What you produce should be an exact transcription of the data, minus any pictures.
========
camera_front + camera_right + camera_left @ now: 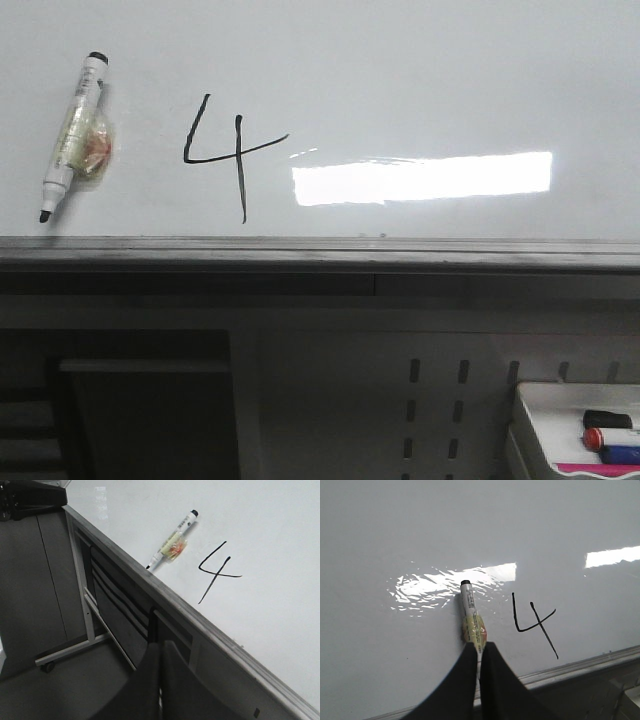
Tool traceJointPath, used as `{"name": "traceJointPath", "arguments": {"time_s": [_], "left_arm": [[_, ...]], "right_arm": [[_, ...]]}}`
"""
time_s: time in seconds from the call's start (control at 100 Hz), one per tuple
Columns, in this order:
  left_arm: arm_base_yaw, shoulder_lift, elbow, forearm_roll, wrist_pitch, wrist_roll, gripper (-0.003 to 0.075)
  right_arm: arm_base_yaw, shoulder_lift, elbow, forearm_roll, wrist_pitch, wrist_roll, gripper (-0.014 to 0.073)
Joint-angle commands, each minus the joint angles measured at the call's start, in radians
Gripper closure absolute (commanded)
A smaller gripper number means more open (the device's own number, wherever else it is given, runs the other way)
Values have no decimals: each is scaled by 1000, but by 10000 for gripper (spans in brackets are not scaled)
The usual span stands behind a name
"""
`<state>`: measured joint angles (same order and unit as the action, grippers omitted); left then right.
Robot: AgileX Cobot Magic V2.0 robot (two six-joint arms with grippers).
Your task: Write number 4 on whiteboard
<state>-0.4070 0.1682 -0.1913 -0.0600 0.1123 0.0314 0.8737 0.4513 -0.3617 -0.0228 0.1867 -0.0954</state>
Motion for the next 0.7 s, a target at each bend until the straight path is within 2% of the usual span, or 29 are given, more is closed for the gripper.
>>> {"name": "traceJointPath", "arguments": {"time_s": [0.0,0.34,0.53,0.69], "left_arm": [[2,10,-29,-2,-74,-1,741],[21,10,-22,25,-71,-1,741],[183,-39,49,47,-74,-5,741],[341,-115,131,97,-72,-107,741]], "right_arm": [[-5,0,-26,-12,-88,-10,658],[-5,0,-26,-12,-88,-10,658],[-5,0,-26,-12,-88,-10,658],[-5,0,-26,-12,-88,-10,658]]}}
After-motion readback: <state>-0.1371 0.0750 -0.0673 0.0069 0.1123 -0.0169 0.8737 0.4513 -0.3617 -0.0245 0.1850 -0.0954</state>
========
#### [ANSWER SPACE]
camera_front + camera_right + camera_left @ now: 
Tool traceJointPath, used as `{"name": "traceJointPath", "arguments": {"time_s": [_], "left_arm": [[_, ...]], "right_arm": [[_, ...]]}}`
"""
time_s: time in seconds from the call's start (control at 100 Hz), one per tuple
Columns, in this order:
  left_arm: arm_base_yaw, shoulder_lift, elbow, forearm_roll, wrist_pitch, wrist_roll, gripper (-0.003 to 0.075)
  right_arm: arm_base_yaw, shoulder_lift, elbow, forearm_roll, wrist_pitch, wrist_roll, gripper (-0.014 to 0.073)
Joint-angle commands, each minus the joint angles measured at the call's start, in radians
Gripper closure absolute (commanded)
A smaller gripper number means more open (the device's own number, wherever else it is given, runs the other way)
Values have no decimals: each is scaled by 1000, but by 10000 for gripper (spans in brackets are not scaled)
The usual span stands behind a name
"""
`<state>`: measured joint angles (same order and unit as the action, grippers omitted); left then right.
Robot: AgileX Cobot Magic V2.0 robot (two six-joint arms with grippers).
Your task: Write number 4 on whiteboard
<state>-0.4070 0.1682 -0.1913 -0.0600 0.1123 0.0314 0.8737 0.4513 -0.3617 -0.0228 0.1867 -0.0954</state>
Motion for the next 0.7 s, a target at each bend until the straight path is within 2% of the usual span, or 29 are given, more is closed for the gripper.
>>> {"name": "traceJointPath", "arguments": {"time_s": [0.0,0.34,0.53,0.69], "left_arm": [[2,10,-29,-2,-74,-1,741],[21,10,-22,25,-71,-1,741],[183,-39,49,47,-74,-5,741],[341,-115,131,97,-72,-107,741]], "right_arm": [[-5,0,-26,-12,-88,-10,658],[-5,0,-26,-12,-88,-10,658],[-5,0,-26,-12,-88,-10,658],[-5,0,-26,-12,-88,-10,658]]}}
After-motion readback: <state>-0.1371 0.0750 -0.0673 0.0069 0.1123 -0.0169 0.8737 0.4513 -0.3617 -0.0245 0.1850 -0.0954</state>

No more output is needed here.